The article centres on 'Riders of the Well of Death', a 15-minute documentary by Barcelona-based filmmaker Erik Morales about India’s ‘Maut ka kuan’ performers. It briefly introduces the dangerous fairground stunt where riders race motorcycles and cars along vertical wooden walls, then focuses on how the film captures the lives of the riders themselves. The documentary looks at their daily routines, financial uncertainty, physical strain, travel between fairs, and the reality that this high-risk performance is their livelihood.
There’s a strange pull in every human mind toward risk. French thinkers call this l’appel du vide — the “call of the void.” It is not a wish to die but a sudden awareness of danger. You stand at a ledge, and for a moment, your brain flashes that you could step forward, even as your feet stay planted. Psychologists say this flicker is a way the mind tests fear, doubt, and choice against the backdrop of danger. People learn to live with it, ignore it, or, in rare cases, seek it out. There is something in that knee-jerk check of risk that says we notice life most when we sense how close death can be.
The sport known as ‘Maut ka kuan’ or ‘The Well of Death’ is one place where those instincts get turned into work. In parts of rural India, large wooden cylinders are built for fairs. Young men ride motorcycles or small cars around the inside walls so fast that centrifugal force keeps the vehicle stuck to the vertical surface. People stand on a platform circling the top and lean over to watch. The act is old, dangerous, and rare now because of the risk and declining crowds.
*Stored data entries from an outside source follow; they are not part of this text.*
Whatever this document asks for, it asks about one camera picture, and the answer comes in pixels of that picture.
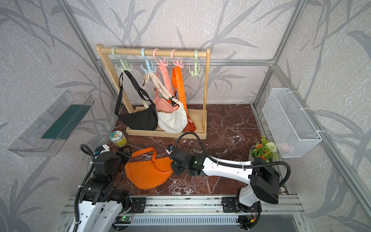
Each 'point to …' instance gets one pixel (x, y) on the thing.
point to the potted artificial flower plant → (264, 149)
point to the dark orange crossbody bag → (180, 92)
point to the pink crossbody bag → (162, 105)
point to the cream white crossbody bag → (174, 122)
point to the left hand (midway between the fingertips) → (130, 149)
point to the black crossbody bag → (145, 119)
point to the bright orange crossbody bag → (145, 174)
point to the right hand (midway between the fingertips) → (173, 163)
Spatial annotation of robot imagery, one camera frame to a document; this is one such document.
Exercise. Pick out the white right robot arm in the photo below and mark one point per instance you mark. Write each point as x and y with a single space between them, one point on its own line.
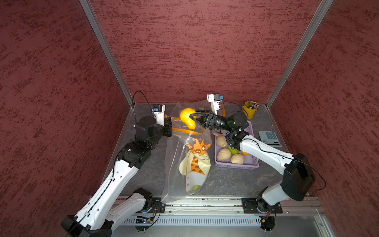
297 174

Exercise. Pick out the aluminium corner post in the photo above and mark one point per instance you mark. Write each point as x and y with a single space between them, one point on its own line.
91 16
301 47

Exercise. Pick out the lilac perforated plastic basket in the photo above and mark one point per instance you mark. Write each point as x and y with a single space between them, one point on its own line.
250 162

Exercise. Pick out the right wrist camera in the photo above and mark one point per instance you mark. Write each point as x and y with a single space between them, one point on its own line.
215 100

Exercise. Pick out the aluminium corner post right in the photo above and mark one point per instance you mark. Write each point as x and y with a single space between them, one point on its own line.
301 47

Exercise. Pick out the aluminium corner post left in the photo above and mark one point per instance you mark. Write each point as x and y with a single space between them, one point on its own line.
91 16

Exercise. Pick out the orange fruit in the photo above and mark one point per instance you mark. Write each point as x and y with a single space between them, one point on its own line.
186 119

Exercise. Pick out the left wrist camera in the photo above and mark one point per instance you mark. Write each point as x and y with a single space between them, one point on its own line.
158 111

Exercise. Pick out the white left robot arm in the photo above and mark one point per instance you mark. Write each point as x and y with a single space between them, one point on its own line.
112 186

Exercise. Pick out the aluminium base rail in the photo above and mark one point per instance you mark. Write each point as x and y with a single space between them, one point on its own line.
196 211

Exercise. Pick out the clear bag with green fruit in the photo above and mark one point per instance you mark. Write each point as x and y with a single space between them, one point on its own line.
187 160

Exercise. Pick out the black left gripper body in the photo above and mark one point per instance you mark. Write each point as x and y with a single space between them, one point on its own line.
160 131

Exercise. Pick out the beige pear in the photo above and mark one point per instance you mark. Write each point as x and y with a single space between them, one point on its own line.
238 159
221 142
224 155

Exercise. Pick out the beige pear top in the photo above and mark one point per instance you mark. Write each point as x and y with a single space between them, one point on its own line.
221 142

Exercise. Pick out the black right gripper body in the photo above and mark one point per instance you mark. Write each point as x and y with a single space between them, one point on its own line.
220 121

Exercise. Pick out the green pear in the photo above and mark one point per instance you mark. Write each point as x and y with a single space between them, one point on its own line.
233 150

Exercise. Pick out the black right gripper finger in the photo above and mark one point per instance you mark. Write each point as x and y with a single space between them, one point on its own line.
200 122
198 113

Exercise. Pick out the grey desk calculator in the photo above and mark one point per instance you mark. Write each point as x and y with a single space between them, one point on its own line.
270 138

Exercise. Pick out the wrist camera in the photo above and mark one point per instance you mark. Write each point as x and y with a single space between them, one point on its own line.
158 111
215 100

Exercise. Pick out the yellow pen cup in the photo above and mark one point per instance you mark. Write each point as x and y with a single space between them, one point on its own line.
249 113

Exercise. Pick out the pens in cup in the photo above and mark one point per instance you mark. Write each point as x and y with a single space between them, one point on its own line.
252 105

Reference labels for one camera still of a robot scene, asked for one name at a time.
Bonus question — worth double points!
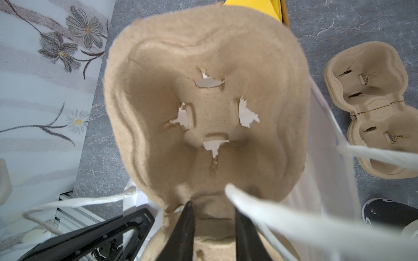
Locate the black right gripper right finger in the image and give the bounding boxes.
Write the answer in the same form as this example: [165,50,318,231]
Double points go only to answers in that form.
[235,209,272,261]

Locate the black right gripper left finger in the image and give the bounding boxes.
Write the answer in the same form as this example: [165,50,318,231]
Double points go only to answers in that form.
[156,201,196,261]

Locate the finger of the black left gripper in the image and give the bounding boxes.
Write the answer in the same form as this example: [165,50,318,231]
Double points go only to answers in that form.
[20,208,155,261]

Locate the cartoon print paper bag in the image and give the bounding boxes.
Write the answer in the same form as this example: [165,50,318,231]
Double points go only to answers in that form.
[22,74,418,261]

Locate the black paper cup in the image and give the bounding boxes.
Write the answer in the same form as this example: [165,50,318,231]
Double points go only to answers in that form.
[361,198,418,239]

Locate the single brown pulp carrier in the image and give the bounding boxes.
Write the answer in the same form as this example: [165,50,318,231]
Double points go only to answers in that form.
[103,5,311,261]

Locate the brown pulp cup carrier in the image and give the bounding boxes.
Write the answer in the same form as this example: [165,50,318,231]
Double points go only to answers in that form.
[324,41,418,180]

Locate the brown cardboard tray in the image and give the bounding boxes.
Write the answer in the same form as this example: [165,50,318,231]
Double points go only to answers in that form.
[280,0,290,28]

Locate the yellow paper napkins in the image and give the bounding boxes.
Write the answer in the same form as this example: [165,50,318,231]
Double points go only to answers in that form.
[224,0,283,22]

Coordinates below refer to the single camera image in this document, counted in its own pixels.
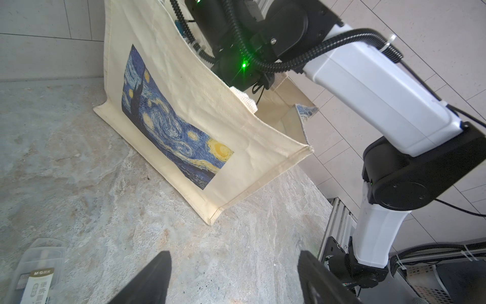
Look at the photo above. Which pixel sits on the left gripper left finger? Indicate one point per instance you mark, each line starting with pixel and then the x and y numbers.
pixel 150 285

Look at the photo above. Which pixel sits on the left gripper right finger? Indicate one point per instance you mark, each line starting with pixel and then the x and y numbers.
pixel 318 284

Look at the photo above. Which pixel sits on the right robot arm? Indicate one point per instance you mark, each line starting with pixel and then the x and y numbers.
pixel 426 145

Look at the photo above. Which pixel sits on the small clear compass case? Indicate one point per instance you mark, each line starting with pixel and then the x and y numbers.
pixel 38 276

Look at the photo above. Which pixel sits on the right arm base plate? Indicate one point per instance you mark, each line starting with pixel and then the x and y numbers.
pixel 334 250

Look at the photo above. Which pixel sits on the aluminium mounting rail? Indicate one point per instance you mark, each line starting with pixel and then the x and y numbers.
pixel 341 225

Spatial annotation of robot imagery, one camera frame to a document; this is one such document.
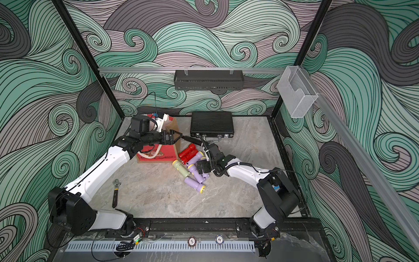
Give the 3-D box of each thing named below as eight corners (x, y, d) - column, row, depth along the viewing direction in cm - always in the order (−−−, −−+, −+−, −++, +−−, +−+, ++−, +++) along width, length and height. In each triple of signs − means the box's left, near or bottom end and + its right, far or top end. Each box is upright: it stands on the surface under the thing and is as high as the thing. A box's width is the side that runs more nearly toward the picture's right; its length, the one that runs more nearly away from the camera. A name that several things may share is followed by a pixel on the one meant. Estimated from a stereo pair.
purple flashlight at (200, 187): (184, 183, 90) (184, 180, 87) (188, 178, 91) (187, 175, 89) (203, 194, 86) (202, 191, 83) (206, 188, 88) (206, 186, 85)
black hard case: (190, 138, 109) (189, 133, 105) (192, 116, 123) (191, 111, 119) (234, 138, 109) (235, 133, 105) (230, 116, 123) (231, 111, 119)
In 2016, Barcelona-based filmmaker Erik Morales came to northern India to film these riders. His short documentary 'Riders of the Well of Death' runs about 15 minutes and has since screened on platforms like Nowness and been featured by National Geographic. It also won the Best Documentary Short at the Raindance Film Festival in 2017.
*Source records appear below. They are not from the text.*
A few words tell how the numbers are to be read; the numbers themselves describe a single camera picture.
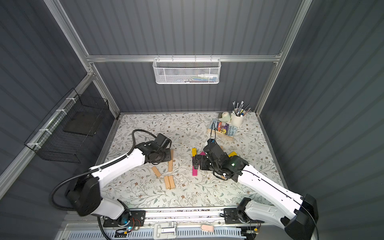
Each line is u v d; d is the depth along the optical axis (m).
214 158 0.56
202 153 0.97
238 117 1.05
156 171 0.89
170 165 0.91
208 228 0.68
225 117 1.08
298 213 0.39
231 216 0.73
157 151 0.63
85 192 0.42
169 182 0.84
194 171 0.89
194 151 0.99
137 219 0.72
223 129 1.08
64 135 0.72
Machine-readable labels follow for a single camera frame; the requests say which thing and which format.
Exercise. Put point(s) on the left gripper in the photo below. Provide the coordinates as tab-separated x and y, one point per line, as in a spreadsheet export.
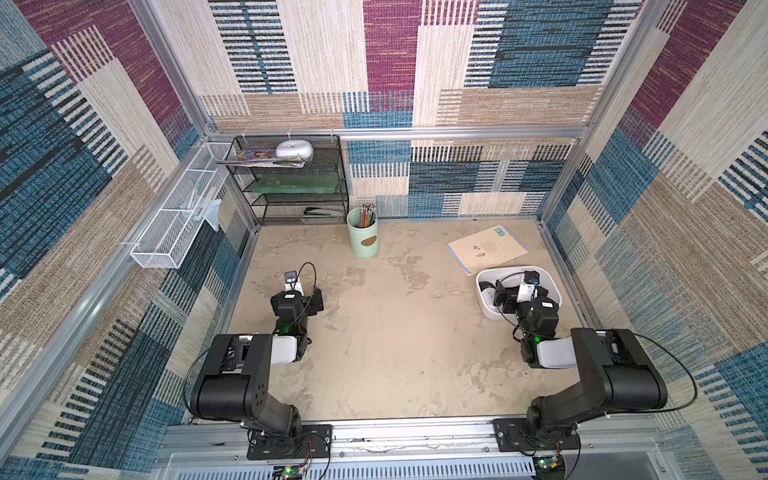
312	300

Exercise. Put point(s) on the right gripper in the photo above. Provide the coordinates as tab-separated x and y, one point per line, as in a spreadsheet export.
507	297

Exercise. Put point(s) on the white storage box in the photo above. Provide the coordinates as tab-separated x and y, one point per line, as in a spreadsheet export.
549	282

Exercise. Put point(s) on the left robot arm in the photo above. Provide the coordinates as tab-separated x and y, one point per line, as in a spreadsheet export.
229	381

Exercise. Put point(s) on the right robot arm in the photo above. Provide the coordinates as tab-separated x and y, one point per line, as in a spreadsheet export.
615	374

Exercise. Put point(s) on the beige notebook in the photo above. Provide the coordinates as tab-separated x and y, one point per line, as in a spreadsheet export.
485	249

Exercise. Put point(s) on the black stapler on bottom shelf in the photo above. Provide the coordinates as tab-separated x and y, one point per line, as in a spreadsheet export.
317	212

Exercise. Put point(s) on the green pen holder cup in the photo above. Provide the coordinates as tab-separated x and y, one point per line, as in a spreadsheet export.
362	225

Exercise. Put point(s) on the green pad on shelf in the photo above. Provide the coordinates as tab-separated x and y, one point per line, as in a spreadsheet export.
293	184

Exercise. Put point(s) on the magazine on top shelf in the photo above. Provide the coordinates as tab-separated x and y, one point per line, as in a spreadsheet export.
261	158

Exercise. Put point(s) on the white round device on shelf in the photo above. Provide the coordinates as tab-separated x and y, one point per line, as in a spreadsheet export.
295	149

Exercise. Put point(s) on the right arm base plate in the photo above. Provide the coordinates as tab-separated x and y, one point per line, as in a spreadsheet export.
514	434

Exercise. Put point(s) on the black wire shelf rack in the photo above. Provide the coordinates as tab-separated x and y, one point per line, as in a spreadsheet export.
287	209

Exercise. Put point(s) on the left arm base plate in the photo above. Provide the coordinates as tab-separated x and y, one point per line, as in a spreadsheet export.
313	442

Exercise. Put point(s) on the white wire wall basket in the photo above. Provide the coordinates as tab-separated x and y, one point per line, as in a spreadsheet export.
191	203
Morales wasn’t interested in making a stunt reel. However exciting the well of death may be, he wanted to know the people who choose it every day. In the documentary, the filmmaker talks to the performers who have been in this job since they were fairly young and plan to do this till they die. We’re taken behind the curtain of this thrilling lifestyle and into the quieter moments that make up most of their lives when they’re not in the limelight. It shows how much of the job isn’t action at all: the travel between fairs, the uncertainty of small crowds, the wear on their bodies, and the way they patch their machines by hand.
Riders of the Well of Death offers a glimpse outside of the daredevil fantasy that surrounds the performers. The act itself has always been treated as an attraction — something loud, thrilling, almost cinematic in itself. It draws crowds. It has shown up in music videos. It has been packaged as a symbol of raw nerve and living life on the edge. There is real power in it. Real skill. Real courage. But the documentary sits with the fact that this is how they feed their families. That their bodies absorb the cost of the danger. And that the glamour people project onto the well doesn’t necessarily reflect the lives of its riders. In the most tender lens ever granted to this death-defying routine, the film changes how we look at the ride — not from the railing at the top, but from inside the drum.